Pull each line containing "from" out of the data and copy it.

(Dataset entries)

━━━

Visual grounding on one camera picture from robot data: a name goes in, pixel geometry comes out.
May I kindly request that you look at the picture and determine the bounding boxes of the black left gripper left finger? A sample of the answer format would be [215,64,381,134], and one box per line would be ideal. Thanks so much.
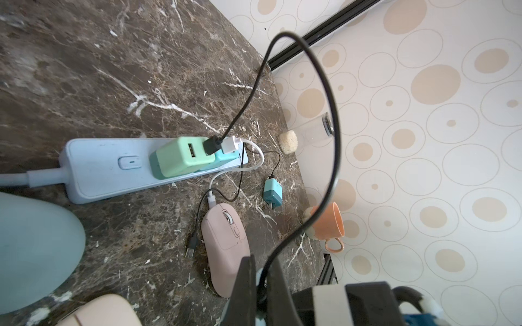
[220,255,257,326]

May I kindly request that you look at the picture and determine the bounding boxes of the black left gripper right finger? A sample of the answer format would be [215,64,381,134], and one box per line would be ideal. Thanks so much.
[266,259,303,326]

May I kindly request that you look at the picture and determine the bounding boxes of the pink mouse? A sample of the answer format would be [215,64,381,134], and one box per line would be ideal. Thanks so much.
[201,203,250,298]
[57,294,142,326]

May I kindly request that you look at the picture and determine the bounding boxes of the teal charger small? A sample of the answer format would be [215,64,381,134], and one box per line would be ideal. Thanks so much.
[263,175,283,208]

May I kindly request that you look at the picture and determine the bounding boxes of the white usb cable blue strip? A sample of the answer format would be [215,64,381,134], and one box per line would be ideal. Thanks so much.
[205,136,265,209]

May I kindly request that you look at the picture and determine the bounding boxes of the green charger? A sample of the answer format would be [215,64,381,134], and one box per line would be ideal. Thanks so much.
[149,137,216,180]

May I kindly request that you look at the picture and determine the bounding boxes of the black usb cables blue strip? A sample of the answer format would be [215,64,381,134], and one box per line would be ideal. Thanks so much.
[203,31,341,302]

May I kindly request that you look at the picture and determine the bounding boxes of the light blue power strip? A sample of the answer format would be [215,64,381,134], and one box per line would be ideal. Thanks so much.
[1,138,240,205]

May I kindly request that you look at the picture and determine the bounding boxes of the blue mouse near strip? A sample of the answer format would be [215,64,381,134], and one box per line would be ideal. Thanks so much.
[1,193,86,314]

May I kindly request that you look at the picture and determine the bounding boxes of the orange ceramic mug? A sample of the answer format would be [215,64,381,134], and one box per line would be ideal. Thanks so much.
[304,202,345,253]

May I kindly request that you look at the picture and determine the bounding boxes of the glass jar with powder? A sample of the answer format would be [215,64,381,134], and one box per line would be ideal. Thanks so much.
[278,113,334,154]

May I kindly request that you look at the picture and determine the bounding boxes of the black right frame post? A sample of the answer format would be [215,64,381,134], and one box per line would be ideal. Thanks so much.
[263,0,381,71]

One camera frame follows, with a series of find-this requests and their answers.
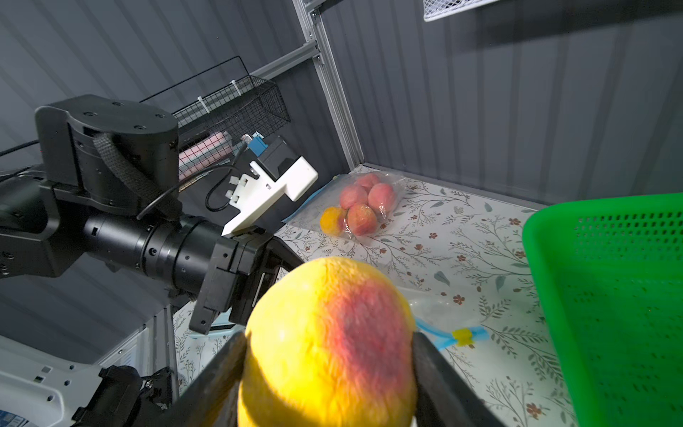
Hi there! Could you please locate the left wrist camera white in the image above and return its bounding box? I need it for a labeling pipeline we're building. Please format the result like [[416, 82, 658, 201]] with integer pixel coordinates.
[[222, 133, 318, 237]]

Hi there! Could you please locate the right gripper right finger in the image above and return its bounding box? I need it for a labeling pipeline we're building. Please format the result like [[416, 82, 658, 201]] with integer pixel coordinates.
[[412, 332, 503, 427]]

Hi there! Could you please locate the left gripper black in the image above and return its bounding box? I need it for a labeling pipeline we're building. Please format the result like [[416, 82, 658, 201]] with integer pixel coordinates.
[[190, 229, 303, 336]]

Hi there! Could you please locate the yellow peach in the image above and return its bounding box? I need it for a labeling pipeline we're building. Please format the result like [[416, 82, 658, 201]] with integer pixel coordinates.
[[319, 206, 347, 237], [238, 257, 417, 426]]

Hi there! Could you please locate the pink peach behind bag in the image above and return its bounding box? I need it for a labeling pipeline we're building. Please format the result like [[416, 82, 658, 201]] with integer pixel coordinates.
[[355, 173, 382, 193]]

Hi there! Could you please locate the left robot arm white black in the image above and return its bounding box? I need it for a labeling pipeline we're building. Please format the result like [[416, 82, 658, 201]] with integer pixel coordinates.
[[1, 95, 318, 426]]

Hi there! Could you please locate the clear zip-top bag blue zipper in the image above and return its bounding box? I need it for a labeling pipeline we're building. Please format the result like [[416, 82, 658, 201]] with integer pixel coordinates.
[[284, 171, 408, 241]]

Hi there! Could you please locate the green plastic basket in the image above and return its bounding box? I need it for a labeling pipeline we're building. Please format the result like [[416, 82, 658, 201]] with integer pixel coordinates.
[[523, 193, 682, 426]]

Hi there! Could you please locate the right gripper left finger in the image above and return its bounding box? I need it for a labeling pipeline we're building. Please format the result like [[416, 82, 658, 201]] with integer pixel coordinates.
[[154, 332, 247, 426]]

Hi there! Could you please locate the pink peach with leaf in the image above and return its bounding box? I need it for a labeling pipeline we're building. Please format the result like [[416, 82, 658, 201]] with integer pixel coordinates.
[[339, 184, 368, 210]]

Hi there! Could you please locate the orange red peach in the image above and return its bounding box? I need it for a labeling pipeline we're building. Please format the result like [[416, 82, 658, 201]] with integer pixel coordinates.
[[347, 205, 379, 236]]

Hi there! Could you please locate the white wire wall basket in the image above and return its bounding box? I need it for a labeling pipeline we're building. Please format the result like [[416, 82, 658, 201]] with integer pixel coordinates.
[[423, 0, 498, 22]]

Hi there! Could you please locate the black wire wall basket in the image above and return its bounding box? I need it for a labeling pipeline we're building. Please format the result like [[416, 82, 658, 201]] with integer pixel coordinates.
[[142, 55, 290, 164]]

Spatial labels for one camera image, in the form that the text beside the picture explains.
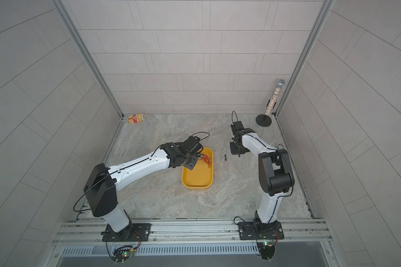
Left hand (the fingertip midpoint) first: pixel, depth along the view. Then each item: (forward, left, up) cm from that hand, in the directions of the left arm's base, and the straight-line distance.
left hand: (194, 159), depth 84 cm
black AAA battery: (+6, -17, -9) cm, 21 cm away
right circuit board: (-37, -33, -12) cm, 50 cm away
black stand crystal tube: (+34, -46, -7) cm, 58 cm away
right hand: (+10, -25, -6) cm, 27 cm away
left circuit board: (-38, +27, -9) cm, 48 cm away
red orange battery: (+4, -7, -8) cm, 12 cm away
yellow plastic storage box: (-7, -4, -6) cm, 10 cm away
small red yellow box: (+35, +42, -7) cm, 55 cm away
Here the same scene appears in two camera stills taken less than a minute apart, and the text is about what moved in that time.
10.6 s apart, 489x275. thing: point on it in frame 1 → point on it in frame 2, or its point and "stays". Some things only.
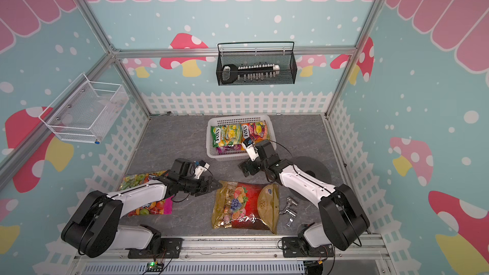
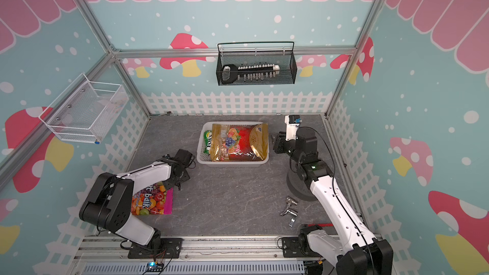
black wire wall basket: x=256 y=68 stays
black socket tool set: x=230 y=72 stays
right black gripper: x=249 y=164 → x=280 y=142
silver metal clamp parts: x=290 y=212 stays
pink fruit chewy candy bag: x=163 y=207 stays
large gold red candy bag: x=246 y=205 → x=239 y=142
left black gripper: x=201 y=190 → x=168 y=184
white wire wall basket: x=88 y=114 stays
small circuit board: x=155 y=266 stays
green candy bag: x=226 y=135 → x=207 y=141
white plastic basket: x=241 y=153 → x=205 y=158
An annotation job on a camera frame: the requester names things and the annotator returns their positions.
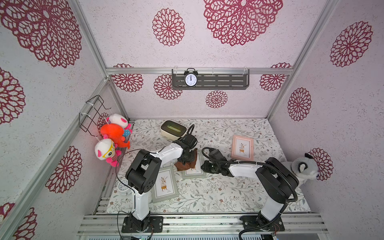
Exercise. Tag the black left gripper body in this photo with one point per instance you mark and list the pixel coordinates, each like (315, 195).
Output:
(189, 158)

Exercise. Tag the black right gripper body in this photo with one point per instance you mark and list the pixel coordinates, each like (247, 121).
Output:
(208, 167)

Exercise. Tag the green picture frame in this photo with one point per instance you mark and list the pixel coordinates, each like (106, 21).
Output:
(165, 187)
(196, 172)

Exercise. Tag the brown cloth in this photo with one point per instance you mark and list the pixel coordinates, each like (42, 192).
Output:
(189, 165)

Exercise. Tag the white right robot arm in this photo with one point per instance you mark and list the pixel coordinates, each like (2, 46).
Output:
(279, 183)

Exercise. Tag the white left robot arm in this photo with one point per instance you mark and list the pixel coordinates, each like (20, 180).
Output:
(145, 168)

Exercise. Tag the cream tissue box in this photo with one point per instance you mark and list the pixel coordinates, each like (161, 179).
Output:
(172, 130)

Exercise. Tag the black alarm clock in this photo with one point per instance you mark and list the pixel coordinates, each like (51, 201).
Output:
(191, 77)

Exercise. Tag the white pink plush toy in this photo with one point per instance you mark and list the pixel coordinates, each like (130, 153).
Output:
(119, 120)

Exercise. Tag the orange plush toy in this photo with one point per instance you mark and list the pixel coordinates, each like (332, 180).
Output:
(115, 133)

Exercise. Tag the white alarm clock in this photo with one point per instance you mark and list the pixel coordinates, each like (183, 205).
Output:
(123, 187)

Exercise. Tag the white plush with glasses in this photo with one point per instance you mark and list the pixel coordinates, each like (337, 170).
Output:
(105, 150)

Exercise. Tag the grey husky plush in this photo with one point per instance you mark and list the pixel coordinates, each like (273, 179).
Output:
(304, 168)

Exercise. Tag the pink picture frame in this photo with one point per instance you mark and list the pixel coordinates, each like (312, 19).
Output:
(242, 148)

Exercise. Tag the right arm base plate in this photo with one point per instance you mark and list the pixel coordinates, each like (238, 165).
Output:
(264, 225)

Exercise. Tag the grey wall shelf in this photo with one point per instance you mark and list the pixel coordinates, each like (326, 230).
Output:
(213, 81)

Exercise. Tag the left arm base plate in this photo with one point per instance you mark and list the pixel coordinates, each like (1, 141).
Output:
(150, 224)

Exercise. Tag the black wire basket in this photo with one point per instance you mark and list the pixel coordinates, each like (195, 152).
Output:
(92, 120)

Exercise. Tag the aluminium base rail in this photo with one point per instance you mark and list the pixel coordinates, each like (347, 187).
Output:
(293, 226)

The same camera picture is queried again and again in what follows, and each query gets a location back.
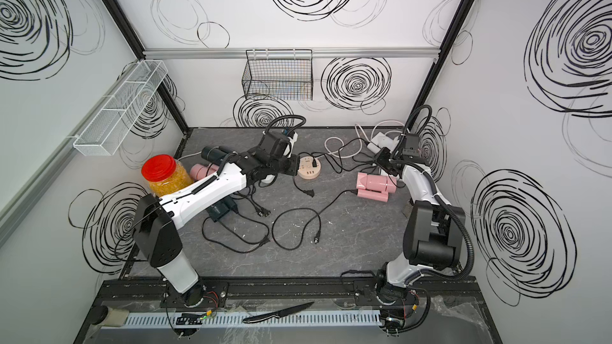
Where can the white hair dryer back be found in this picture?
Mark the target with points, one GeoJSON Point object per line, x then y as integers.
{"type": "Point", "coordinates": [381, 141]}

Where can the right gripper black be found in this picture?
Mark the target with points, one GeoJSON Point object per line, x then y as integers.
{"type": "Point", "coordinates": [380, 156]}

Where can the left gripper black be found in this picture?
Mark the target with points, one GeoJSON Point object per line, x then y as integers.
{"type": "Point", "coordinates": [294, 165]}

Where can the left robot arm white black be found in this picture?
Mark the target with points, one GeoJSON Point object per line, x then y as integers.
{"type": "Point", "coordinates": [159, 219]}

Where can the dark green hair dryer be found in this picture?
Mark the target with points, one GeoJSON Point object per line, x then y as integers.
{"type": "Point", "coordinates": [218, 155]}

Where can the white wire shelf basket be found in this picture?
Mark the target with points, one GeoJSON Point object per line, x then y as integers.
{"type": "Point", "coordinates": [134, 106]}

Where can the jar with red lid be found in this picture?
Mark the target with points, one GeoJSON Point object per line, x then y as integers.
{"type": "Point", "coordinates": [165, 175]}

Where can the black wire basket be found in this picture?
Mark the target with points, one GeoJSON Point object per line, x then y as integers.
{"type": "Point", "coordinates": [286, 74]}

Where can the white vent strip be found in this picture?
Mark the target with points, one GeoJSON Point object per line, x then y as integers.
{"type": "Point", "coordinates": [307, 318]}

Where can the round beige power strip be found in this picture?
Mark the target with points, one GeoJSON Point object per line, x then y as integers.
{"type": "Point", "coordinates": [309, 168]}

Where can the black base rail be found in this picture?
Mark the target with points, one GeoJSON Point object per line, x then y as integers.
{"type": "Point", "coordinates": [221, 291]}

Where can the black kitchen knife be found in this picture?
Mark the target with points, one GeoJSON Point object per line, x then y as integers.
{"type": "Point", "coordinates": [279, 314]}

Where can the pink hair dryer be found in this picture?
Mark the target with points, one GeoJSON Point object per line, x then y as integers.
{"type": "Point", "coordinates": [200, 171]}
{"type": "Point", "coordinates": [375, 187]}

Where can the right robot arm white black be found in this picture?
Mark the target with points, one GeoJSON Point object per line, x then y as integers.
{"type": "Point", "coordinates": [435, 242]}

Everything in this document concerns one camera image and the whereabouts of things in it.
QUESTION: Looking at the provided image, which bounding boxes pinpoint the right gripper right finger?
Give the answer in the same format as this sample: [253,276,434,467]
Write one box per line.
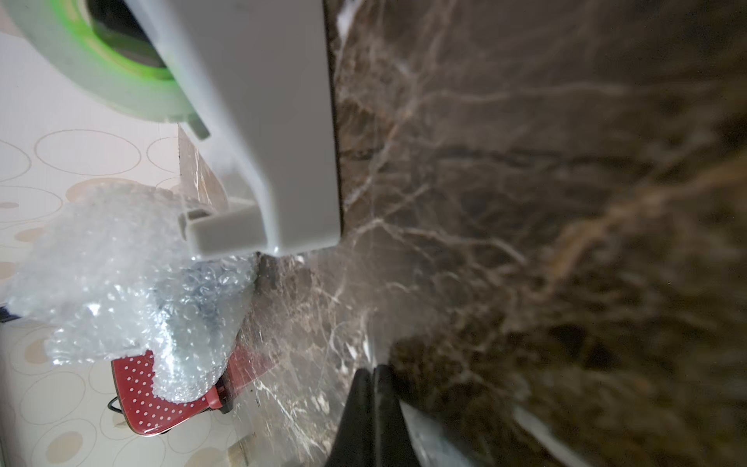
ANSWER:
[373,365,420,467]

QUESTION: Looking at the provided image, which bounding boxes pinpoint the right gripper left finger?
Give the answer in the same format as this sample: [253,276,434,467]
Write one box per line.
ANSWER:
[325,369,374,467]

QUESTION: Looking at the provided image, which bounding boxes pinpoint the red silver toaster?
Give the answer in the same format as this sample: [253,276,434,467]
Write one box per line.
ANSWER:
[107,341,275,438]

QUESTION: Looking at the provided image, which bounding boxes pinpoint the white green small device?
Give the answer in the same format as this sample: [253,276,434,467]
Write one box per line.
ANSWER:
[4,1,342,259]

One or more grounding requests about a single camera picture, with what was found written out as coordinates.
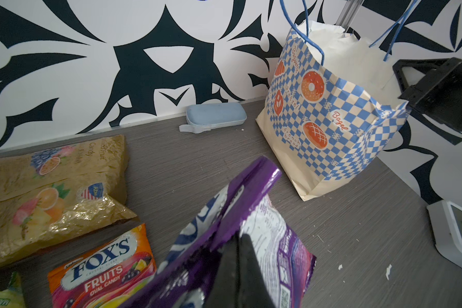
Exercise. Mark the white digital timer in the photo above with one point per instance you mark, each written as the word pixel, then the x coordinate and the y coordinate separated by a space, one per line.
pixel 446 224

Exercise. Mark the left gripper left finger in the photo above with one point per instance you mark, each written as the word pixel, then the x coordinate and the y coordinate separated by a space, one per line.
pixel 226 283

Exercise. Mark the blue glasses case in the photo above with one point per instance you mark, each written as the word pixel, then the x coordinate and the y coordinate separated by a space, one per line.
pixel 207 117

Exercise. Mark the purple snack bag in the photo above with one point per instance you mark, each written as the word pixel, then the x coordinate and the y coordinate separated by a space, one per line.
pixel 186 276

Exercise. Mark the blue checkered paper bag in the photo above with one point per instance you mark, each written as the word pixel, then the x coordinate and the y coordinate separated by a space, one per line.
pixel 333 104

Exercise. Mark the gold snack bag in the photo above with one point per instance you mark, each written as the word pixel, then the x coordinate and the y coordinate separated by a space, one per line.
pixel 55 195

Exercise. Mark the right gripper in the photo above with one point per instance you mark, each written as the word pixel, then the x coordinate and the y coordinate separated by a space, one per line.
pixel 432 87

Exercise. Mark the pink fruit candy bag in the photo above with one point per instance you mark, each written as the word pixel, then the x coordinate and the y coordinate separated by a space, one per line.
pixel 106 276

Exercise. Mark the green yellow snack packet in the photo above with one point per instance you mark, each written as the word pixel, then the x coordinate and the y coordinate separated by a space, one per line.
pixel 12 296

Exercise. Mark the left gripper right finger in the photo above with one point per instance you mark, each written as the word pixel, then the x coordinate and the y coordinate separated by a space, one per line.
pixel 252 290

━━━

**THE COMPLETED TASK**
Visual grounding on one camera picture from robot data: a name goes in, pixel geometry comes out.
Left hand (the fingertip midpoint) first: pixel, depth along the view. Then each item: (forward, left, up) cm from that hand, in the directions of the left arm's base, and the straight-line distance.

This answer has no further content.